[Available data]
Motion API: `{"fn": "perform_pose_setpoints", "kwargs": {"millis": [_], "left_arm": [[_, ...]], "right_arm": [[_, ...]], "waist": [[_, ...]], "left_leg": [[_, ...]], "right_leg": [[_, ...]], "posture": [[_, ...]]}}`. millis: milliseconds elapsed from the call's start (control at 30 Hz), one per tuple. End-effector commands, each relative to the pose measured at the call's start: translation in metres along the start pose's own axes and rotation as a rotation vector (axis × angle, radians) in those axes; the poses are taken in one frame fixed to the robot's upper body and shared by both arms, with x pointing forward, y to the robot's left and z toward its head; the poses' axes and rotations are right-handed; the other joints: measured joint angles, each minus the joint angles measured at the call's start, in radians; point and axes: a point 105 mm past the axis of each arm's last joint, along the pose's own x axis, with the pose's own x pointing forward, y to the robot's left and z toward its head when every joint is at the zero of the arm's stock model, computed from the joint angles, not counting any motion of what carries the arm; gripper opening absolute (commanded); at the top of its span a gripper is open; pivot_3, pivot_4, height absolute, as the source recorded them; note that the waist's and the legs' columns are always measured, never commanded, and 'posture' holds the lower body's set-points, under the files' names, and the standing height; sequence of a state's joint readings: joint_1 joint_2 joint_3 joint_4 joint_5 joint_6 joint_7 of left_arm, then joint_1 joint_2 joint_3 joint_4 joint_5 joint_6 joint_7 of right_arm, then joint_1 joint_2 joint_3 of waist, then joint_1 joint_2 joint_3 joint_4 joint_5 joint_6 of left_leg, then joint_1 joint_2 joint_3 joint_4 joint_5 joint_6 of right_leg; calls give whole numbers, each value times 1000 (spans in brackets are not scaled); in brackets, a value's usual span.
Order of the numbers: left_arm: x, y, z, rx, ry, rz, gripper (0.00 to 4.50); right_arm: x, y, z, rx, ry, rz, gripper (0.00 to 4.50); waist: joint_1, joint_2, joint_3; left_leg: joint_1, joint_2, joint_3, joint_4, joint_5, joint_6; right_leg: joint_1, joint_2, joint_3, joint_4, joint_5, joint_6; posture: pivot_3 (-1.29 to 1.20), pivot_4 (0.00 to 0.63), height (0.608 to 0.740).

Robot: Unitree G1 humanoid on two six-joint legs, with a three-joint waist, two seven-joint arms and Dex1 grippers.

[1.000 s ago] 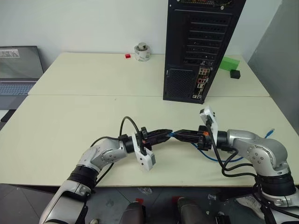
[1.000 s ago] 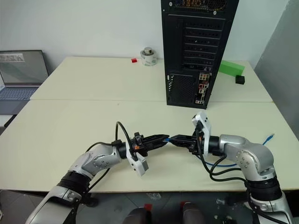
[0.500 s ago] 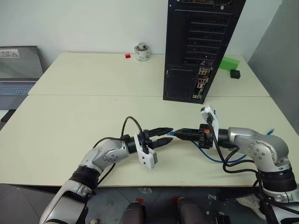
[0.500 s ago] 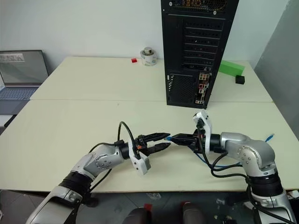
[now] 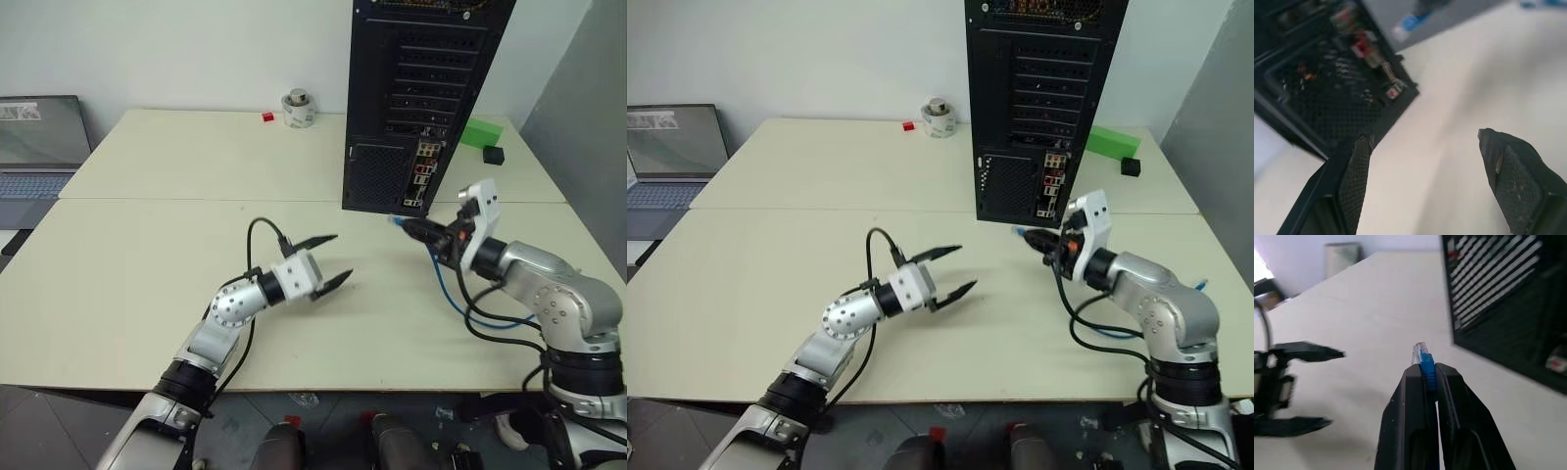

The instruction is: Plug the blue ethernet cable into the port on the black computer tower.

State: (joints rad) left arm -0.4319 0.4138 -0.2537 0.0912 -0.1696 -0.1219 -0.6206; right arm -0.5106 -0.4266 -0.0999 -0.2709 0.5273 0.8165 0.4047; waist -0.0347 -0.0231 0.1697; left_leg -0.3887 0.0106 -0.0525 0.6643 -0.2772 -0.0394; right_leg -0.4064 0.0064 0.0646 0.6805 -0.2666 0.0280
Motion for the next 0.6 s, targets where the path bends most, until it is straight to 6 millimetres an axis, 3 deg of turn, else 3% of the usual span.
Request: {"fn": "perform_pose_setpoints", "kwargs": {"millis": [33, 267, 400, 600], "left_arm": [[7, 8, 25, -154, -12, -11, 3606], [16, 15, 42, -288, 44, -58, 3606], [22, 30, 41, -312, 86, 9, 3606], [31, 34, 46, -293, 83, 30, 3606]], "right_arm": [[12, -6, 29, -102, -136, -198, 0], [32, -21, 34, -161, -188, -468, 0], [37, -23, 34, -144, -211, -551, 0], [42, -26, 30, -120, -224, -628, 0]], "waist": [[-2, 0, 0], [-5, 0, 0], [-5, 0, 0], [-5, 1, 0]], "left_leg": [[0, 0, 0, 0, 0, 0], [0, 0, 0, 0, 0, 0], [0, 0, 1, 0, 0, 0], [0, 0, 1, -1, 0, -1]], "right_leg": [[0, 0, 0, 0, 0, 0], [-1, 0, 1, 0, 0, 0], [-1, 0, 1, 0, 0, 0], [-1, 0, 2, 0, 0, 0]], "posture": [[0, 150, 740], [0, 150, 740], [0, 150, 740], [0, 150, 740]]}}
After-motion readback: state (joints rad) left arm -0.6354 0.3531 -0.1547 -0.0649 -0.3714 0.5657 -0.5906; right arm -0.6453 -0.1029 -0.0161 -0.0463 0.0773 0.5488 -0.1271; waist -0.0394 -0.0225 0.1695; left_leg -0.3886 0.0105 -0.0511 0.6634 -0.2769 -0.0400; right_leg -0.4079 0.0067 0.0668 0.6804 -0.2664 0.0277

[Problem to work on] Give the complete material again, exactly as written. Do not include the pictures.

[The answer]
Motion API: `{"fn": "perform_pose_setpoints", "kwargs": {"millis": [_], "left_arm": [[_, ...]], "right_arm": [[_, ...]], "waist": [[_, ...]], "left_leg": [[_, ...]], "right_leg": [[_, ...]], "posture": [[_, ...]]}}`. millis: milliseconds elapsed from the call's start (control at 30 Hz), one per tuple. End-effector commands, each relative to the pose measured at the call's start: translation in metres along the start pose's own axes and rotation as a rotation vector (axis × angle, radians) in those axes; the poses are taken in one frame fixed to the robot's upper body and shared by both arms, with x pointing forward, y to the robot's left and z toward its head; the poses' axes and rotations are right-handed; the other joints: measured joint angles, each minus the joint angles measured at the call's start, in radians; point and axes: a point 105 mm past the axis of each arm's last joint, along the pose's own x axis, with the pose's own x pointing forward, y to the robot's left and z toward its head when every joint is at the zero of the arm's stock model, computed from the joint angles, not counting any motion of what carries the arm; gripper opening absolute (commanded); at the top of its span a gripper is open; pivot_3, pivot_4, height absolute, as the source recorded them; note that the waist's and the legs' columns are always measured, never commanded, and 'posture' holds the lower body's set-points, under the files' names, and the standing height; sequence of a state's joint readings: joint_1 joint_2 joint_3 joint_4 joint_5 joint_6 joint_7 of left_arm, then joint_1 joint_2 joint_3 joint_4 joint_5 joint_6 joint_7 of right_arm, then joint_1 joint_2 joint_3 of waist, then joint_1 joint_2 joint_3 joint_4 joint_5 joint_6 of left_leg, then joint_1 joint_2 joint_3 joint_4 joint_5 joint_6 of right_leg; calls give whole numbers, each value times 1000 (spans in brackets are not scaled); in brackets, a value's usual span.
Order of the numbers: left_arm: x, y, z, rx, ry, rz, gripper (0.00 to 4.50); right_arm: x, y, z, rx, ry, rz, gripper (0.00 to 4.50); waist: joint_1, joint_2, joint_3; left_leg: joint_1, joint_2, joint_3, joint_4, joint_5, joint_6; right_leg: joint_1, joint_2, joint_3, joint_4, joint_5, joint_6; posture: pivot_3 (-1.29 to 1.20), pivot_4 (0.00 to 0.63), height (0.608 to 0.740).

Robot: Unitree G1 humanoid on two six-joint legs, with a three-joint waist, two seven-joint arms and Dex1 grippers.

[1.000 s ago] 
[1.000 s ago] 
[0.500 s ago] 
[0.500 s ago] 
[now] 

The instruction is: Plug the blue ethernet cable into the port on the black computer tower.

State: (joints rad) left arm -0.4319 0.4138 -0.2537 0.0912 -0.1696 -0.1219 -0.6206; right arm -0.5106 -0.4266 -0.0999 -0.2709 0.5273 0.8165 0.4047; waist -0.0347 -0.0231 0.1697; left_leg -0.3887 0.0106 -0.0525 0.6643 -0.2772 -0.0394; right_leg -0.4064 0.0064 0.0646 0.6805 -0.2666 0.0280
Motion for the next 0.6 s, targets where the path bends most, until it is straight to 6 millimetres an axis, 3 deg of turn, else 3% of the usual span.
Request: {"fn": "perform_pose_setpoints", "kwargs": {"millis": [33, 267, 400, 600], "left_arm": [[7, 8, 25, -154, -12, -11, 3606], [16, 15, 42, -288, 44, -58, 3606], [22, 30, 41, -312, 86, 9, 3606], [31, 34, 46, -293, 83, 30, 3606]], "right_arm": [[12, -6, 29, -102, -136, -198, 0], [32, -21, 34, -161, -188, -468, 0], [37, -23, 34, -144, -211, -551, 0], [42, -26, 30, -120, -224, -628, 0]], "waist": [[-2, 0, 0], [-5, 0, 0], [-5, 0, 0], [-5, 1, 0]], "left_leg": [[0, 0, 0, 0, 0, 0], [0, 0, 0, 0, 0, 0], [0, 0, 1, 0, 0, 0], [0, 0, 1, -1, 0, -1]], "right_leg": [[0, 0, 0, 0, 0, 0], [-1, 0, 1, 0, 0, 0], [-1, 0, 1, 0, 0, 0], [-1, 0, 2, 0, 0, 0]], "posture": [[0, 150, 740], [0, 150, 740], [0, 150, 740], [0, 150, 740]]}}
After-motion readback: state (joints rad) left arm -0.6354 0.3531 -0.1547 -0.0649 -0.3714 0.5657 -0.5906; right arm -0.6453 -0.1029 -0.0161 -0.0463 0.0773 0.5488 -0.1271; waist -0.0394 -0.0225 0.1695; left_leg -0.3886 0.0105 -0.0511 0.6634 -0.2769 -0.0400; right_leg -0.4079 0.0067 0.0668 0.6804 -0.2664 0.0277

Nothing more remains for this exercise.